▶ **Work order**
For the word "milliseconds", give the number of lines in these entries that contain it, with nothing else.

*** Begin section ***

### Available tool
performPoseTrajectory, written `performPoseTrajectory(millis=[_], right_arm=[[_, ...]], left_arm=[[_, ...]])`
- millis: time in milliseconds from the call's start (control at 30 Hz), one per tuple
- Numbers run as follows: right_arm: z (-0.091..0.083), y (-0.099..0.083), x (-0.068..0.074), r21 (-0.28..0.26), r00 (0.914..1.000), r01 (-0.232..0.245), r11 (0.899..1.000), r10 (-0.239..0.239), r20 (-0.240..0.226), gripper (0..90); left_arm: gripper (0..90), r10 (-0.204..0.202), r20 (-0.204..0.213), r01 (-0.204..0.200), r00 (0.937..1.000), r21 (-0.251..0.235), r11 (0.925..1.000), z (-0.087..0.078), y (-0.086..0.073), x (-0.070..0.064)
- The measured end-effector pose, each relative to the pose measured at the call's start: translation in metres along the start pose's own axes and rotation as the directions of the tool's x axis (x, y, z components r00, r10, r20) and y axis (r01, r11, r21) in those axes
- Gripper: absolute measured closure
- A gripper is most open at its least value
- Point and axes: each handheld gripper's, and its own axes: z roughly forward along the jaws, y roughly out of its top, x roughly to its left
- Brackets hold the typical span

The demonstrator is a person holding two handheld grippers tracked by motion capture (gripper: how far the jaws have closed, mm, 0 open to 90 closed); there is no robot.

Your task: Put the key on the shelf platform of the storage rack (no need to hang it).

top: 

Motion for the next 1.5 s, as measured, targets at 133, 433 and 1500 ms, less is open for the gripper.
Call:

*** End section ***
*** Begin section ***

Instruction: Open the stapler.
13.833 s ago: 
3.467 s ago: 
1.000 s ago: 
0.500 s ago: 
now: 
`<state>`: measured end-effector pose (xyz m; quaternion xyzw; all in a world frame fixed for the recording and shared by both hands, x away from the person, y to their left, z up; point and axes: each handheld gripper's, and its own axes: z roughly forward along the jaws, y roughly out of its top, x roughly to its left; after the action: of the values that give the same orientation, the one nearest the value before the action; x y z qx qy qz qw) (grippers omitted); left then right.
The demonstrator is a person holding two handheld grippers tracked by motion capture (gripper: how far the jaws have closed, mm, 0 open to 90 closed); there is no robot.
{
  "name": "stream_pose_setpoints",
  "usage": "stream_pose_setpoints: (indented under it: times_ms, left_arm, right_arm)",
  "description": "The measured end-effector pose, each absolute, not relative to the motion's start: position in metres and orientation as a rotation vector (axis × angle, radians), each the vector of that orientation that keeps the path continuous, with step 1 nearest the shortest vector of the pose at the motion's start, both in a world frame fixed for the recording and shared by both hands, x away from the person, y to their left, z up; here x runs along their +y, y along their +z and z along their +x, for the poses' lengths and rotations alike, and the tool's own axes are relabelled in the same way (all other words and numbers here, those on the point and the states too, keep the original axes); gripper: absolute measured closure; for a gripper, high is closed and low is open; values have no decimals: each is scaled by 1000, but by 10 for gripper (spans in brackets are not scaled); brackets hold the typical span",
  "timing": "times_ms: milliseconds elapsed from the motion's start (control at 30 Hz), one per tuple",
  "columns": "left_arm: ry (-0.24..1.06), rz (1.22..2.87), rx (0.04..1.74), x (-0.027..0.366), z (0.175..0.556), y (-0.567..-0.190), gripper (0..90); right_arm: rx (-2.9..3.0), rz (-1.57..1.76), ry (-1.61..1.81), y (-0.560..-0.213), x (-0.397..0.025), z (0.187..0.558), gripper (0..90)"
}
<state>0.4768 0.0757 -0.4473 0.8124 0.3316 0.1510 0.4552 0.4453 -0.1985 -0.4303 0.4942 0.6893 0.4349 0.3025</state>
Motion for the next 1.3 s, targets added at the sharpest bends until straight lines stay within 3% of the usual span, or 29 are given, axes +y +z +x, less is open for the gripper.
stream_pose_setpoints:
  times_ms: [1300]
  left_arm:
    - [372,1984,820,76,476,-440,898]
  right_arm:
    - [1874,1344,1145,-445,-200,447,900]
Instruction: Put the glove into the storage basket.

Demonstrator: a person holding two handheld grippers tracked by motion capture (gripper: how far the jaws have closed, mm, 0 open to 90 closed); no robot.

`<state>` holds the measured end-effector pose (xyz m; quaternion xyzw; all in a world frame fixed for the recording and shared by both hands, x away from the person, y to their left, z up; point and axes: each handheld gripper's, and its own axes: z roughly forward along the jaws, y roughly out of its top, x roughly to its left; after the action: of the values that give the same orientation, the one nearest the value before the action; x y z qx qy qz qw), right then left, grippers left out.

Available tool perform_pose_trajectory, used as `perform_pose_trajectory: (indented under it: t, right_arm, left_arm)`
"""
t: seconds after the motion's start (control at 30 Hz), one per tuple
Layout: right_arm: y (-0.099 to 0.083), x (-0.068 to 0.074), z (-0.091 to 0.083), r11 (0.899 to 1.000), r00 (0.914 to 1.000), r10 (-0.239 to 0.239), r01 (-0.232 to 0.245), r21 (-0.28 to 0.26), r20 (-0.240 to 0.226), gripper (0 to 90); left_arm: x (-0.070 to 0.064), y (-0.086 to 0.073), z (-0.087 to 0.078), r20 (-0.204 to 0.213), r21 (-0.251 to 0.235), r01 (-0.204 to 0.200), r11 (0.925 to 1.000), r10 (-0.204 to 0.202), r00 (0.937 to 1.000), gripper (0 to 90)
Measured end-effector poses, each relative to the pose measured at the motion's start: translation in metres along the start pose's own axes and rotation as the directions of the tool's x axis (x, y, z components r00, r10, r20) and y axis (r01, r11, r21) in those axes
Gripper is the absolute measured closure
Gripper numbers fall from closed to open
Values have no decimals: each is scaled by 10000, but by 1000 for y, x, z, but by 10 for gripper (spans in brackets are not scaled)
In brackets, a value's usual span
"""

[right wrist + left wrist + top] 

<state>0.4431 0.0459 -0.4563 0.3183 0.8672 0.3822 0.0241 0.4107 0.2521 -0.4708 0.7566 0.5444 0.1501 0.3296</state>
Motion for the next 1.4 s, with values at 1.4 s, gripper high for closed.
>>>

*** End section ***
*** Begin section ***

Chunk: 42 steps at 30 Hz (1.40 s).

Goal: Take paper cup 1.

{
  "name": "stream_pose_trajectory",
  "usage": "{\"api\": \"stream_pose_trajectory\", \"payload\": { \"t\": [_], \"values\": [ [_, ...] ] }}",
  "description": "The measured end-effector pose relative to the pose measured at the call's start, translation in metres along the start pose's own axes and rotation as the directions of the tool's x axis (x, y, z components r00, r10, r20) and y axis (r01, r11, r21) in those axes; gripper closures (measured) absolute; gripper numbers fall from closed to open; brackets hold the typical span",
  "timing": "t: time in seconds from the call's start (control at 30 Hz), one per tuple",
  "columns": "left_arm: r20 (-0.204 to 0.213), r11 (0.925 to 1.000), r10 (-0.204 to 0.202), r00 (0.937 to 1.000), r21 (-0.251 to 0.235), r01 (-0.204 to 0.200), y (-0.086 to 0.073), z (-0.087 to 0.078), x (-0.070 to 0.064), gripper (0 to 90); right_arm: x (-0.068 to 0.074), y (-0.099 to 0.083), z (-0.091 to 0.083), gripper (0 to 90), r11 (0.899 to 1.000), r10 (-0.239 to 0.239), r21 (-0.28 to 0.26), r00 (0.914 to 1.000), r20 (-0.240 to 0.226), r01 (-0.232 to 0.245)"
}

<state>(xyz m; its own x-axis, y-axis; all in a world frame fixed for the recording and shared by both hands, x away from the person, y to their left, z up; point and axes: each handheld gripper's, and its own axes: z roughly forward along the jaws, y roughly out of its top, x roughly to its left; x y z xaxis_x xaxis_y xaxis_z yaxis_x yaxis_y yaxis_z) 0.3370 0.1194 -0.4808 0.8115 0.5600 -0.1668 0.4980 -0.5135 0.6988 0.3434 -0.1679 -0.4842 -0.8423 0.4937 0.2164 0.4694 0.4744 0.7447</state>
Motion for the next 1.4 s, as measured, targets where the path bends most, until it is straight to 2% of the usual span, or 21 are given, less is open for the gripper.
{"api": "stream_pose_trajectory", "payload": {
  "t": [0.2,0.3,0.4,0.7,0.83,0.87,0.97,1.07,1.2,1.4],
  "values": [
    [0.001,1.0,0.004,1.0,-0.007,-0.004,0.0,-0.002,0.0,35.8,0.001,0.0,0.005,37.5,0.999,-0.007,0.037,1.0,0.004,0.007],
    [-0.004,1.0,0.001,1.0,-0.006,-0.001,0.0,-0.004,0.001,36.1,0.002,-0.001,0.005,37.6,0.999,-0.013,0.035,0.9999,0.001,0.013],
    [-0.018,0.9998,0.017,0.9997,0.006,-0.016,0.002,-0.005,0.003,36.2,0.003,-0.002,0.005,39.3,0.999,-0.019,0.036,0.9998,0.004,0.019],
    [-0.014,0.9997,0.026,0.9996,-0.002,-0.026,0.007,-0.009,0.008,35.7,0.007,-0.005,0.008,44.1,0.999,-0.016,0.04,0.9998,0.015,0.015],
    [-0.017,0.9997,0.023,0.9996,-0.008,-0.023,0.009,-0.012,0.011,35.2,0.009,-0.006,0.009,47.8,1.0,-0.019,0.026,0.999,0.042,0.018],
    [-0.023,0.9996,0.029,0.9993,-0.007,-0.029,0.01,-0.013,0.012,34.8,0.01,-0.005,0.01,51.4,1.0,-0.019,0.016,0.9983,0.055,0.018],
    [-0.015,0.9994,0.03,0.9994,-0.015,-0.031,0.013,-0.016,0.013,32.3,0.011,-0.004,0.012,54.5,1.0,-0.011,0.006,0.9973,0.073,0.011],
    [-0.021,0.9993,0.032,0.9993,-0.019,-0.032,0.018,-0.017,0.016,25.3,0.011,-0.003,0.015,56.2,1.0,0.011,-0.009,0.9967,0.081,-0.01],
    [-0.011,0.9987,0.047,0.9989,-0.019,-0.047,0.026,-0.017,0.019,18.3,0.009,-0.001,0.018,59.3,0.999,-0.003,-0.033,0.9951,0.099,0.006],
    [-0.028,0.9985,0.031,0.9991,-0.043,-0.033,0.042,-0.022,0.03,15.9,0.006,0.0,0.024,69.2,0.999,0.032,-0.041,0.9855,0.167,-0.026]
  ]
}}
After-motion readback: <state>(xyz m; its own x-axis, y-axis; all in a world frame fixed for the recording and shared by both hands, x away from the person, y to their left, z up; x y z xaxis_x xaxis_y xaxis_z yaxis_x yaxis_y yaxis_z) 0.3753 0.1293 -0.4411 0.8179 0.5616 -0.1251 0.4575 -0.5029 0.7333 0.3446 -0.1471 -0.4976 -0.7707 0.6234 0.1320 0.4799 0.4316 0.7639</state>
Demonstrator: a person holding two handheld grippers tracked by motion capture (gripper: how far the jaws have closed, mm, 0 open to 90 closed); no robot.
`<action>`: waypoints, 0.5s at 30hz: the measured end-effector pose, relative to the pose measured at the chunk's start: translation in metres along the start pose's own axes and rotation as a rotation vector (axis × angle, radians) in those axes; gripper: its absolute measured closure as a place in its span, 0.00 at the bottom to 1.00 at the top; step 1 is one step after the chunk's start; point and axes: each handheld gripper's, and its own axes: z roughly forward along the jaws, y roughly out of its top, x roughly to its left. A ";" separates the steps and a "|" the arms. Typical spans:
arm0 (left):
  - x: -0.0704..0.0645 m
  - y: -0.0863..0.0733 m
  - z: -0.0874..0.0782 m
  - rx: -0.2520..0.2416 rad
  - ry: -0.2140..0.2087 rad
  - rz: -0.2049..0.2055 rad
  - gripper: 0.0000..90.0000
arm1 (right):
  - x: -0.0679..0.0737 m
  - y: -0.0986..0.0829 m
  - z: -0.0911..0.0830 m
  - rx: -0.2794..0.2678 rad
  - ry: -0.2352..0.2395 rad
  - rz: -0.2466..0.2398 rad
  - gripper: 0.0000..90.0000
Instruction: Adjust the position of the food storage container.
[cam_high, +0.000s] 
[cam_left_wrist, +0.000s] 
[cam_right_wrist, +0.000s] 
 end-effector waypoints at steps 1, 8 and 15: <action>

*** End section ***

▶ **The completed task**
2